Are unemployed people really avoiding jobs for the extra $300/week in federal jobless aid?

This is a contentious question. One academic research paper has found that for every 10 percent increase in unemployment benefits, job applications decline by nearly four percent. Yet last spring, when the federal jobless benefit was $600 — twice as large — nearly 7.7 million people returned to work.

Many of the unemployed say the extra benefit does help them take more time to seek better jobs than they had before the downturn. That impulse can create a problem for business owners and executives, who often want to hire immediately. To them, the surge in customer demand emerging from the pandemic represents an opportunity to win new clients or increase market share.

On Friday, Treasury Secretary Janet Yellen downplayed the effect of the additional jobless aid on the willingness of the unemployed to seek work. She said at a news conference that in states that provide higher unemployment payments, the data shows the unemployed are actually more likely to find work than in states that provide lower benefits.

If companies can't find more workers, why not offer higher pay?

There are signs that more employers are doing just that.
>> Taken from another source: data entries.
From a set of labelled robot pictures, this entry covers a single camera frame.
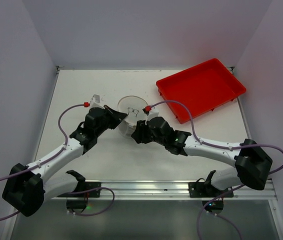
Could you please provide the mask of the white mesh laundry bag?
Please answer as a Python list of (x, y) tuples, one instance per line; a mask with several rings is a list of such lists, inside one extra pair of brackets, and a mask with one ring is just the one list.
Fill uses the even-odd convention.
[(123, 137), (130, 138), (136, 130), (137, 121), (147, 119), (143, 111), (147, 105), (148, 103), (143, 98), (135, 95), (128, 95), (119, 100), (118, 111), (127, 114), (127, 117), (118, 126), (118, 131)]

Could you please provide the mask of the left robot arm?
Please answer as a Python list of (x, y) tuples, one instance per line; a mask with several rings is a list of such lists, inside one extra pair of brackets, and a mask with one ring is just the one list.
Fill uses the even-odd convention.
[(98, 142), (106, 130), (114, 130), (127, 117), (107, 105), (91, 107), (76, 130), (48, 155), (28, 165), (16, 164), (10, 170), (2, 198), (26, 217), (42, 204), (64, 194), (84, 196), (88, 191), (84, 176), (68, 170), (61, 178), (52, 176), (71, 161), (81, 157)]

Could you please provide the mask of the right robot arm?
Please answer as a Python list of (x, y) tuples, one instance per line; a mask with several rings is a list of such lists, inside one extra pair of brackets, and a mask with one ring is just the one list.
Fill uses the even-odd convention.
[(231, 198), (233, 194), (229, 191), (240, 185), (262, 191), (273, 163), (251, 139), (239, 143), (239, 149), (224, 142), (206, 145), (204, 139), (196, 139), (190, 132), (173, 129), (163, 117), (139, 120), (131, 137), (137, 144), (160, 144), (173, 155), (203, 157), (229, 166), (224, 170), (210, 171), (204, 181), (189, 182), (192, 198), (214, 198), (221, 194)]
Friday's jobs report showed that average hourly pay rose 0.7 percent in April to $30.17. For a single month, that's a solid gain. Walmart, Amazon and Costco have all broadly raised their hourly wages in recent months. Still, not all companies are willing to do so. Not yet anyway.

Are other factors holding down job growth?

Many small businesses closed in the pandemic, particularly in downtowns that emptied out as white-collar workers fled to work from home. Kristen Broady, an economist at the Brookings Institution, noted that some of those companies have announced that they will continue to allow their employees to work from home, at least for part of the week. That trend will likely hurt downtown coffee shops, dry cleaners, gyms, and restaurants.

"When you think about those people," Broady said, "their work circumstances may never go back to pre-COVID." And Caren Merrick, CEO of VA Ready, a Virginia-based job training program, said that many employers appear too picky about whom they hire.

Her organization trains laid-off workers, most from the restaurant and hotel industries, for jobs in health care, manufacturing, and information technology. Some of the trainees who earn certifications are told by employers that they lack experience. Those companies could do more to find workers, she said, such as creating apprenticeships or dropping requirements for college degrees.

"Some companies have barriers themselves that prevent them from hiring the people that they need," Merrick said. "They need to make a greater effort."